Als der Choreograf Jérôme Bel im Jahr 2004 einen Stückauftrag vom legendären Ballett der Pariser Oper bekommt, fragt er nicht die großen Stars und die ganze Compagnie an, sondern nutzt den Auftrag, um mit einer einzigen Tänzerin aus der letzten Reihe zu arbeiten. Veronique Doisneau tanzt sonst als eine von vielen in der Gruppe, während die Stars mit großen Soli brillieren. Bei Bel steht sie auf einmal im Rampenlicht. Ganz allein ist Veronique Doisneau auf der großen Bühne und erzählt aus ihrem Leben als Gruppentänzerin, von ihren Hoffnungen, ihrem Traum, selbst einmal eine große Partie tanzen zu dürfen. Sie zeigt, was sie für gewöhnlich in der Gruppe zu tun hat, und tanzt angedeutet Passagen aus den großen Soli, von denen sie träumt. Das Stück Veronique Doisneau ist typisch für Jérôme Bels Arbeitsweise, für seine Art, Fragen zu stellen und hinter die Kulissen zu schauen.
Der 1964 in Montpellier geborene Bel absolviert zunächst eine klassische Tanzausbildung und studierte am Centre national de la Danse contemporaine in Angers. Schon bald engagieren ihn die bekanntesten Choreograf*innen Frankreichs. Aber nach wenigen Jahren merkt er, dass ihn die Stücke, die er tanzt, nicht überzeugen. Er beginnt sich zu fragen, woran das liegt, und analysiert, was während der Aufführungen eigentlich passiert. Sein Fazit: Auf der Bühne würden bloß Illusionen inszeniert und die Zuschauer*innen mit der Virtuosität der Tänzer*innen beeindruckt. Die Stücke sollen erfolgreich sein, sich verkaufen. Aber eine Kunst, so sieht es Bel, die keinen Gegenentwurf zur realen Welt gestaltet, macht sich in einer Welt der Waren selbst zur Ware. Und das will Kunst doch genau nicht sein.
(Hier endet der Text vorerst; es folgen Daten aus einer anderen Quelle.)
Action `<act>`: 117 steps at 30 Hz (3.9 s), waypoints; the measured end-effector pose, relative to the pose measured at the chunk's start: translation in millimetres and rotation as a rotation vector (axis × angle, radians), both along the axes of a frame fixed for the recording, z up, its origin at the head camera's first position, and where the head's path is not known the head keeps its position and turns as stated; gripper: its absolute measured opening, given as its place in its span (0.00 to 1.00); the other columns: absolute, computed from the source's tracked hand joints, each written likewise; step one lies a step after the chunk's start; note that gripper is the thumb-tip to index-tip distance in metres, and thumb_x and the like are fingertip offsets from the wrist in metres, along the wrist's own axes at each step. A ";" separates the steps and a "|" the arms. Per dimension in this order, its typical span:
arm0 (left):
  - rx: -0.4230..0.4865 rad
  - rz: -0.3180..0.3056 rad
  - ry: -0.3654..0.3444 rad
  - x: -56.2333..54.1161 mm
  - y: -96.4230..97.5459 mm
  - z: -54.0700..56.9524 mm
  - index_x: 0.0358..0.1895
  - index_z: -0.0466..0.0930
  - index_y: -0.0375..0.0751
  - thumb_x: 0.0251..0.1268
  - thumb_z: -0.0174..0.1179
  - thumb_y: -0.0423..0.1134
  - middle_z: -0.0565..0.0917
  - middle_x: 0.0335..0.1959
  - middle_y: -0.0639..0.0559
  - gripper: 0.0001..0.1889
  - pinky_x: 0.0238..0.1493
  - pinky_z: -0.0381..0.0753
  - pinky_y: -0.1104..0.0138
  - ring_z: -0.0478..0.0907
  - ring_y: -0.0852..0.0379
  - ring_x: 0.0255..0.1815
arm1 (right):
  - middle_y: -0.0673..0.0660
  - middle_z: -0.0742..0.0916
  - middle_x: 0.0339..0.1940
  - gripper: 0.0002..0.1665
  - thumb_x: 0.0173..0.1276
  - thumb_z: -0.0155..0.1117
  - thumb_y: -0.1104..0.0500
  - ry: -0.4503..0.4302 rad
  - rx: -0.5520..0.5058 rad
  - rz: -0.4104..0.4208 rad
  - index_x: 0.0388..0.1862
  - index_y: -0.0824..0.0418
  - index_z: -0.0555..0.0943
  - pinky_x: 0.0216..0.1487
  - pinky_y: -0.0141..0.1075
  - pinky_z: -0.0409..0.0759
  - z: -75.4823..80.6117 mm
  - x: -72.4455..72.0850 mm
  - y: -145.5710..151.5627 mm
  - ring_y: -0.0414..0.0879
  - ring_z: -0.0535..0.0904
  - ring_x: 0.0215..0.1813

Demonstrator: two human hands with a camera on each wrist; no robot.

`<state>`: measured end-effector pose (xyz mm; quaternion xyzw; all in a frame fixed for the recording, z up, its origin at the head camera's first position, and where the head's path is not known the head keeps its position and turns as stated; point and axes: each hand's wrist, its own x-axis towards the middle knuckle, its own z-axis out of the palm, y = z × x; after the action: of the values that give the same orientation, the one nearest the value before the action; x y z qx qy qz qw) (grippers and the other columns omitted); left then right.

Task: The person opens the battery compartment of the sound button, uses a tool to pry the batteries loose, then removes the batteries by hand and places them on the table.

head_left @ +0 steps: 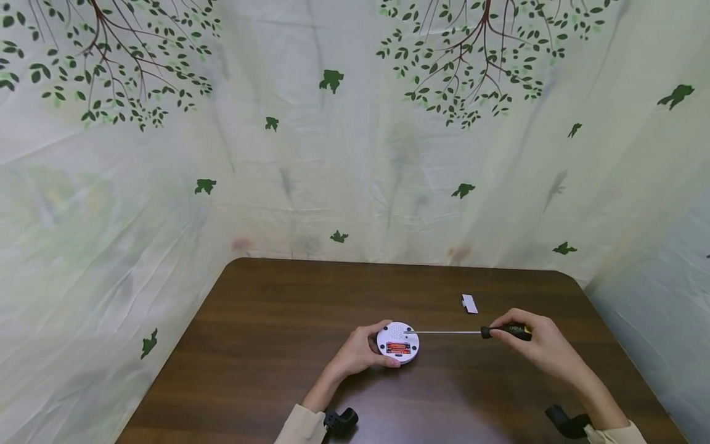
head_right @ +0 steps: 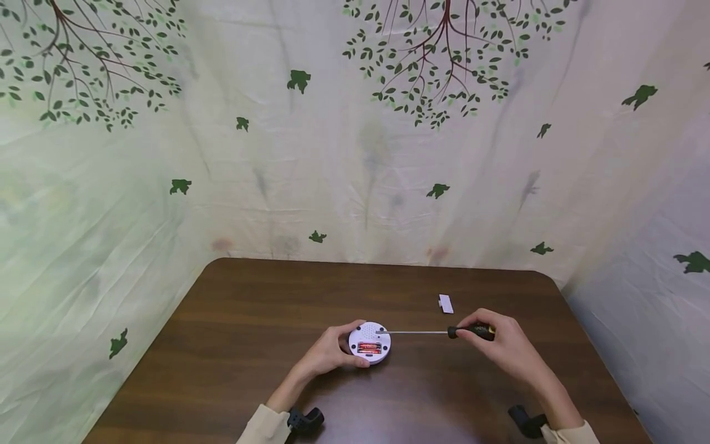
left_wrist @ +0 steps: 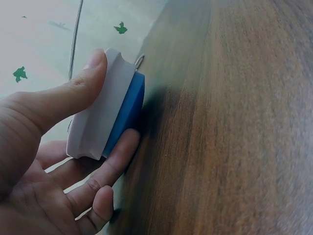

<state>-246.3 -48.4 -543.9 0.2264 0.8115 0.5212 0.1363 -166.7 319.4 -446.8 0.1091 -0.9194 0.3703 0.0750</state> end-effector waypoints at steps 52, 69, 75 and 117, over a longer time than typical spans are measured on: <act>-0.004 0.005 0.036 4.3 1.6 -0.2 0.73 0.72 0.32 0.47 0.83 0.36 0.85 0.58 0.38 0.46 0.32 0.75 0.75 0.75 0.63 0.32 | 0.57 0.89 0.38 0.06 0.70 0.72 0.56 -0.219 -0.093 0.183 0.39 0.57 0.88 0.30 0.33 0.72 14.5 -33.5 1.1 0.37 0.72 0.29; 0.028 0.002 -0.012 -0.4 2.3 -3.8 0.73 0.72 0.34 0.49 0.83 0.36 0.88 0.49 0.41 0.45 0.33 0.77 0.75 0.78 0.66 0.32 | 0.48 0.78 0.26 0.21 0.75 0.67 0.51 -0.464 -0.286 -0.007 0.50 0.70 0.86 0.29 0.37 0.73 -24.5 -10.2 20.2 0.38 0.69 0.25; 0.024 0.009 -0.013 0.7 3.6 -3.0 0.72 0.74 0.36 0.48 0.83 0.35 0.88 0.46 0.43 0.44 0.33 0.77 0.74 0.79 0.63 0.31 | 0.47 0.74 0.20 0.21 0.75 0.66 0.51 -0.484 -0.291 -0.025 0.52 0.70 0.85 0.28 0.38 0.71 -23.7 -7.7 21.1 0.38 0.67 0.23; -0.078 0.093 0.118 6.2 4.3 0.0 0.68 0.80 0.41 0.37 0.88 0.45 0.89 0.54 0.46 0.47 0.47 0.76 0.73 0.76 0.65 0.41 | 0.41 0.85 0.36 0.11 0.64 0.77 0.62 0.080 0.252 0.375 0.34 0.48 0.83 0.35 0.31 0.76 71.2 -19.6 -52.0 0.30 0.78 0.35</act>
<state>-240.1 -44.0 -543.9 0.2131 0.8475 0.4808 0.0725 -186.3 267.4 -375.6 0.3012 -0.9183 0.2556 0.0269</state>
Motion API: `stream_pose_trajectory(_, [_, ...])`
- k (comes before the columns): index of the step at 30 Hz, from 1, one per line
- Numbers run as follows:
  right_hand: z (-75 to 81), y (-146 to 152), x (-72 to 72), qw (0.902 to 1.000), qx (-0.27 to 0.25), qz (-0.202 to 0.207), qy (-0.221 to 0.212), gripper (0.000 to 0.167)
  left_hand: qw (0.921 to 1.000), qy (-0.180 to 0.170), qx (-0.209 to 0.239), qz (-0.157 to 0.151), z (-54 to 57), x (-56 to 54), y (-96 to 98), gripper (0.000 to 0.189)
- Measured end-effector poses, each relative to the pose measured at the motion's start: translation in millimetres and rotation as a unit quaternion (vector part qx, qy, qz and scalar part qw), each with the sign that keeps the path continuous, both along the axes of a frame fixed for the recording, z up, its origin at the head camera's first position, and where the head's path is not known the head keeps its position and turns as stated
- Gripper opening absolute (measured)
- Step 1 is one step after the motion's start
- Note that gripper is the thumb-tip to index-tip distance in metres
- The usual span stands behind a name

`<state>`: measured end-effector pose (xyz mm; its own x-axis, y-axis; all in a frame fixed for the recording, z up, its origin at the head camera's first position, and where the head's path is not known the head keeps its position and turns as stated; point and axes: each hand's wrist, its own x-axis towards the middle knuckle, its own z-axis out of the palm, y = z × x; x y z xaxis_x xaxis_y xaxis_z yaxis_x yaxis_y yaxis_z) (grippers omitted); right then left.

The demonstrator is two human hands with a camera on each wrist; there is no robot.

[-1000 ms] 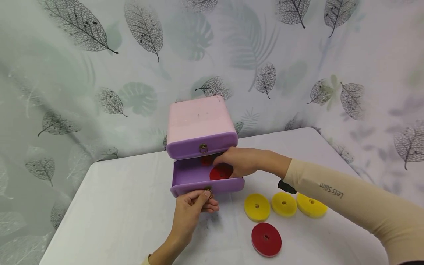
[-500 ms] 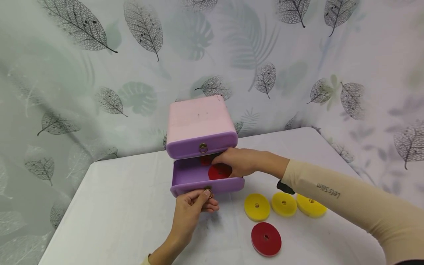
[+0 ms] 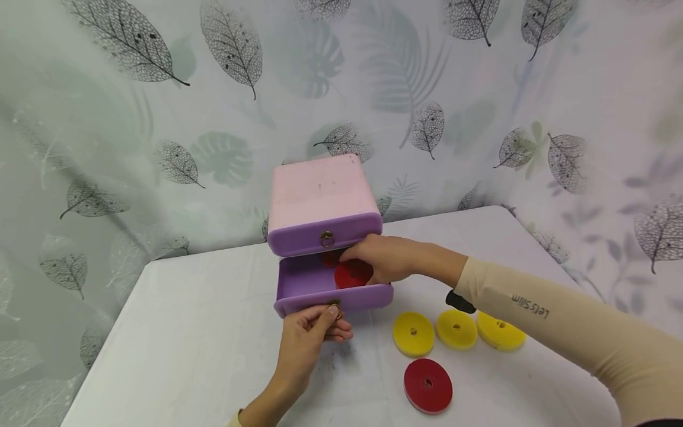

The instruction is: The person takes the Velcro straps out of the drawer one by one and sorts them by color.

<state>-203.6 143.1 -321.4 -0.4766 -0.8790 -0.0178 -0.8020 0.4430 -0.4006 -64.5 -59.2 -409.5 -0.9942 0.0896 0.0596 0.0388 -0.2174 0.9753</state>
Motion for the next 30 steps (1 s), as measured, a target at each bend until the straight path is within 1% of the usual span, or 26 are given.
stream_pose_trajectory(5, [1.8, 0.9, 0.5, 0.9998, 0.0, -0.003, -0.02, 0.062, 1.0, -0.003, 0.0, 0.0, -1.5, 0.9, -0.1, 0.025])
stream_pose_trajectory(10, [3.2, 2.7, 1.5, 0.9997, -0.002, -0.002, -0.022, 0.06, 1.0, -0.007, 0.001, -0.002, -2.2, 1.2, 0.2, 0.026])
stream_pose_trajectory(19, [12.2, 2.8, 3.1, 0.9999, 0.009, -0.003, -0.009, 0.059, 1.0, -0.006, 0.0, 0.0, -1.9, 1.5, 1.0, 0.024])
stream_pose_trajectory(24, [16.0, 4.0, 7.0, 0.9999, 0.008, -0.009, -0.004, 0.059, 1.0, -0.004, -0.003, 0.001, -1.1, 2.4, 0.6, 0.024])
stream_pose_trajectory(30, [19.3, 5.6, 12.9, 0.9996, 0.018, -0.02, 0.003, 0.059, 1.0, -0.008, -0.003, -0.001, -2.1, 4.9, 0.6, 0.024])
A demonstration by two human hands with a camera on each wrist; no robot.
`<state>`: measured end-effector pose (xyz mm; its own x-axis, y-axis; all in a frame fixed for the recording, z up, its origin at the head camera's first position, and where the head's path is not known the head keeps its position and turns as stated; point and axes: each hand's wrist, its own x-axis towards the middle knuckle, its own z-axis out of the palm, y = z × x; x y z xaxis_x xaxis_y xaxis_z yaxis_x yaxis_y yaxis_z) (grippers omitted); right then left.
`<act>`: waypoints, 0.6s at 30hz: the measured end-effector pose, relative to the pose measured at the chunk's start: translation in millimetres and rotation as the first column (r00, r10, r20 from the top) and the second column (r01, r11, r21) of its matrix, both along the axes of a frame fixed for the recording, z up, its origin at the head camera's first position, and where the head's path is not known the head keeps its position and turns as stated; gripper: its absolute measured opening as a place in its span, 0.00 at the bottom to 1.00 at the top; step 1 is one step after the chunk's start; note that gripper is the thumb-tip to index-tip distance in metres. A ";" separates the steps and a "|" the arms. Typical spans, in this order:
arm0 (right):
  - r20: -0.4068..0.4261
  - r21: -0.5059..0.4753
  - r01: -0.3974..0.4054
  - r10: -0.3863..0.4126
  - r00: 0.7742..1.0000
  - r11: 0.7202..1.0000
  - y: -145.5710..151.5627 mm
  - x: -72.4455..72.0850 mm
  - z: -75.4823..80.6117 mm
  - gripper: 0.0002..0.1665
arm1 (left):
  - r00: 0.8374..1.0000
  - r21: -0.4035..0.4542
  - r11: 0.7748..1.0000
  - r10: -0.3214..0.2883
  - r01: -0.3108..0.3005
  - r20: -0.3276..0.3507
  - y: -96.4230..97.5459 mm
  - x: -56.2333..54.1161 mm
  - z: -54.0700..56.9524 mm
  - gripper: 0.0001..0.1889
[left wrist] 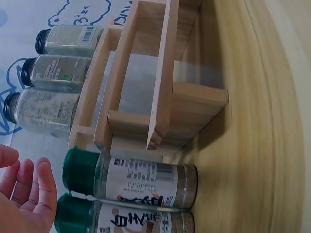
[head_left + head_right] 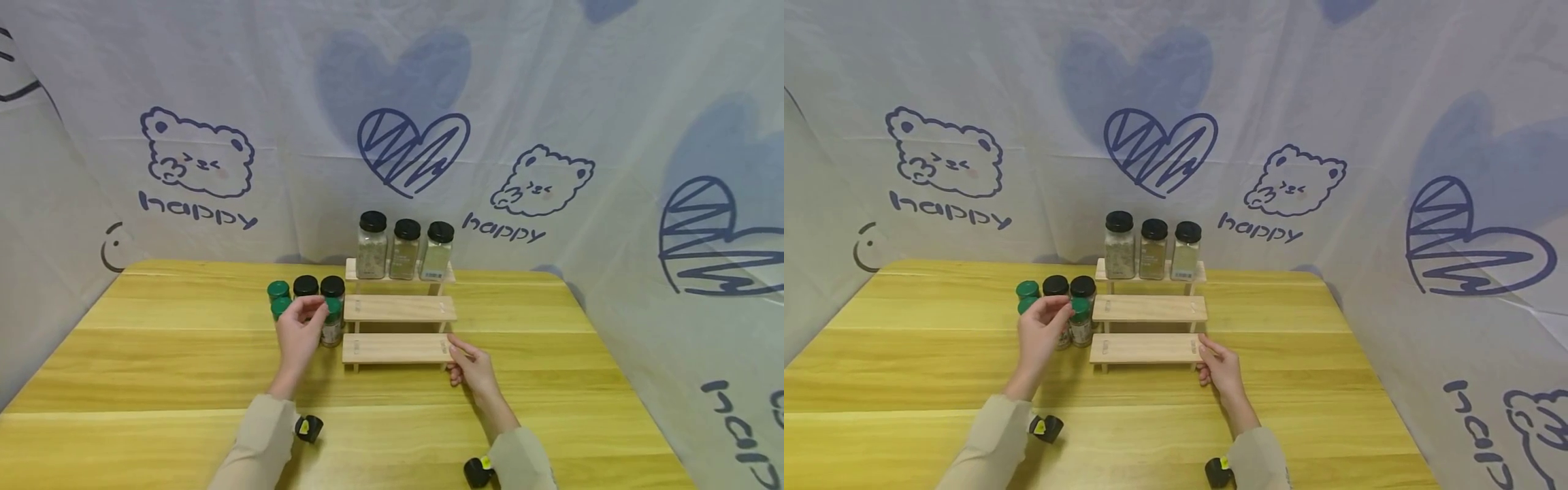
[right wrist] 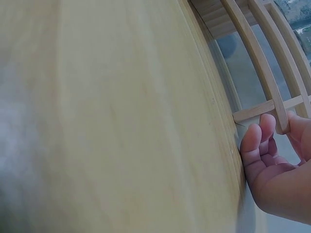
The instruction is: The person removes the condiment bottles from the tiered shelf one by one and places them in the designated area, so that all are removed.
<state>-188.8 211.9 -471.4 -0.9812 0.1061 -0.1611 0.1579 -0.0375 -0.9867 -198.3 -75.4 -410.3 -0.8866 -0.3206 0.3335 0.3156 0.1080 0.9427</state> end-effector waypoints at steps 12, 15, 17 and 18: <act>-0.019 -0.011 -0.014 0.014 1.000 1.000 0.7 0.0 -3.3 0.21 | 0.999 0.010 0.999 -0.040 0.040 0.015 13.1 -10.2 3.4 0.07; -0.023 -0.011 -0.015 0.015 1.000 1.000 1.0 -0.3 -3.0 0.22 | 0.999 -0.010 1.000 -0.028 0.029 0.023 16.1 -15.0 2.0 0.07; -0.016 -0.015 -0.013 0.012 1.000 1.000 1.1 -0.6 -2.8 0.21 | 0.999 -0.016 1.000 -0.023 0.024 0.026 17.8 -17.4 0.7 0.07; -0.013 -0.016 -0.012 0.012 1.000 1.000 1.1 -0.5 -2.6 0.21 | 0.999 -0.019 0.999 -0.025 0.025 0.028 18.7 -18.2 0.5 0.07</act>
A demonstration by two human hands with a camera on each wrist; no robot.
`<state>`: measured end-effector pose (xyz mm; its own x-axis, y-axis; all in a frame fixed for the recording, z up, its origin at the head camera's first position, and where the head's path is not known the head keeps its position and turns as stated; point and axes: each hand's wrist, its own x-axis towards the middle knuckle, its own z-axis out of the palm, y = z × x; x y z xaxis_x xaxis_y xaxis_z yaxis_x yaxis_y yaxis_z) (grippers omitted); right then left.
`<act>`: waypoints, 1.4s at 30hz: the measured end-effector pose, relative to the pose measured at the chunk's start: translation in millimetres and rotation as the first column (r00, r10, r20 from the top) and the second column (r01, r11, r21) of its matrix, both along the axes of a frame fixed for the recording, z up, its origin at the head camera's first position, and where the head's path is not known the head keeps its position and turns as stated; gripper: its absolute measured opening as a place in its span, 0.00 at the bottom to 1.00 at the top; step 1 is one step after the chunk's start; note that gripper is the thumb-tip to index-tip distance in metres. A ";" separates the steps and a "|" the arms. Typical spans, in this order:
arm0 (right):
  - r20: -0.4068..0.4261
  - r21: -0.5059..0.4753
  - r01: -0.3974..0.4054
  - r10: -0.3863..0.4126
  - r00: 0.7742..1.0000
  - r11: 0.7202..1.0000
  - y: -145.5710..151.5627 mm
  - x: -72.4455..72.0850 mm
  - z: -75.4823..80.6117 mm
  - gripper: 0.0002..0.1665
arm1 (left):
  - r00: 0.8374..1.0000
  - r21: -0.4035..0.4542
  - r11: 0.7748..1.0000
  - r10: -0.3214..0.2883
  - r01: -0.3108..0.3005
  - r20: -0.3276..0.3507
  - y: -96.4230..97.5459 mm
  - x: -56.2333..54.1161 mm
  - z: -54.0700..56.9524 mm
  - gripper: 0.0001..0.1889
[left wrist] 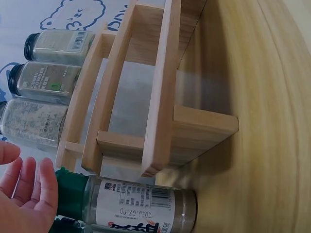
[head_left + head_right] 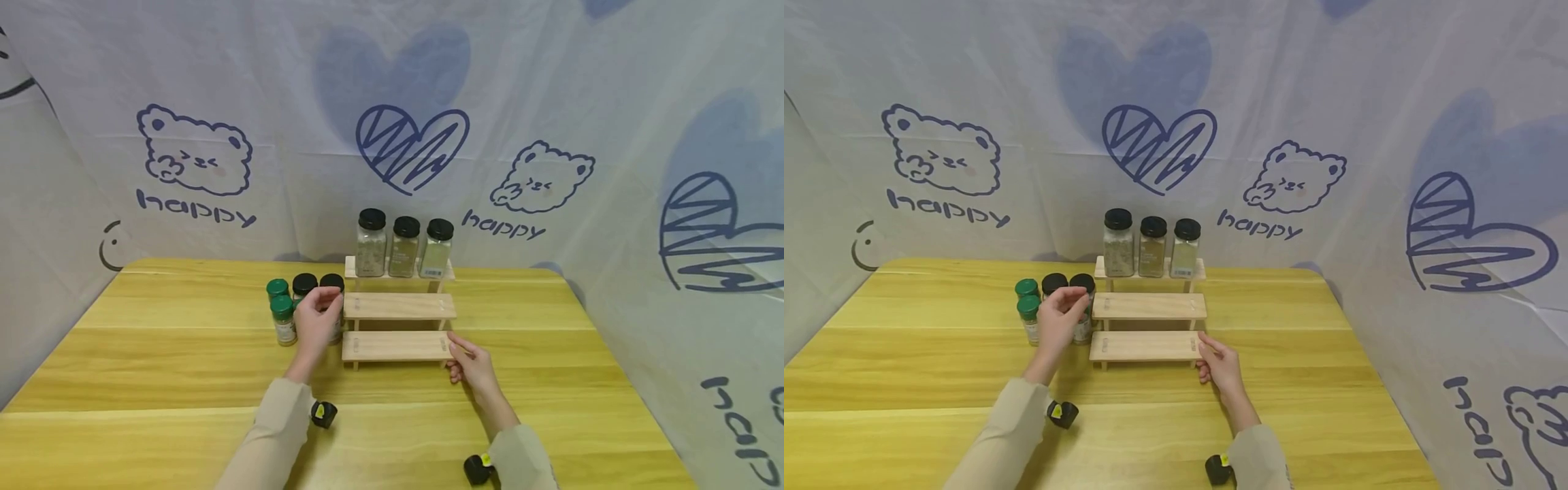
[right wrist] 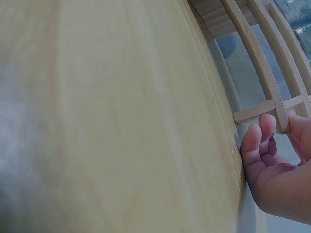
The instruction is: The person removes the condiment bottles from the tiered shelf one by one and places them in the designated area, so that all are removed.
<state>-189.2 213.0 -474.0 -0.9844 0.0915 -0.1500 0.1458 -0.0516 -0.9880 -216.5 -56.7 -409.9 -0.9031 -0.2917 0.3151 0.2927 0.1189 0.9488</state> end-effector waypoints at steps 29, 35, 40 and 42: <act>0.006 -0.002 0.005 -0.005 1.000 1.000 0.3 -0.7 -1.1 0.21 | 0.997 -0.046 0.998 -0.052 0.049 -0.051 13.0 -30.3 39.7 0.10; 0.013 0.007 0.008 -0.008 1.000 1.000 0.1 -0.6 -0.4 0.21 | 0.996 -0.053 0.996 -0.079 0.078 -0.032 16.2 -39.9 50.1 0.16; 0.015 0.008 0.013 -0.013 1.000 1.000 -1.0 0.4 1.3 0.21 | 0.995 -0.064 0.994 -0.089 0.087 -0.040 19.3 -45.2 56.1 0.21; 0.012 0.012 0.013 -0.013 1.000 1.000 -1.4 0.6 2.0 0.21 | 0.995 -0.066 0.994 -0.087 0.084 -0.041 20.0 -48.0 57.4 0.23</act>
Jérôme Bel zieht aus seiner Erkenntnis radikale Konsequenzen. Er gibt sein Engagement auf und trainiert nicht mehr täglich, weil er in seinem auf Virtuosität getrimmten Tänzer-Körper keinen Sinn mehr erkennt. Stattdessen liest er viel, vor allem philosophische Schriften. 1994 kommt sein erstes eigenes Stück heraus: Nom donné par l’auteur, in dem Bel die Arbeitsbedingungen sowie die Voraussetzungen von Tanzproduktionen untersucht. Er bringt die Konzeptkunst in den zeitgenössischen Tanz, Aufführungen, bei denen Konzepte sowie Ideen und nicht die Ausführung eines Kunstwerks im Vordergrund stehen. In seinen Stücken findet auf der Bühne meist kein Tanz statt, stattdessen wird über Tanzkunst nachgedacht wie in dem Solo Veronique Doisneau, das sich unmittelbar mit den Arbeits- und Produktionsbedingungen im Ballett beschäftigt. Oder wenn in Gala Laien ihre Tanzträume vorstellen, erscheint das Streben nach Virtuosität in einem anderen Licht.
Bel führt vor, wie auf der Bühne Bedeutung hergestellt wird, und hält damit der Kunst und der Gesellschaft einen Spiegel vor. Hinter seinen Choreografien stecken viele theoretische Überlegungen. Aber so, wie Bel sie umsetzt, wirkt es gleichzeitig einfach und direkt, oft absurd komisch und doch sehr berührend.
Mit diesen radikalen Infragestellungen hat Bel nicht nur seine Tänzer*innen und sein Publikum bewegt. Auch viele Kolleg*innen haben seine Vorstellungen vom Konzepttanz für sich übernommen und arbeiten nach Bels Vorbild.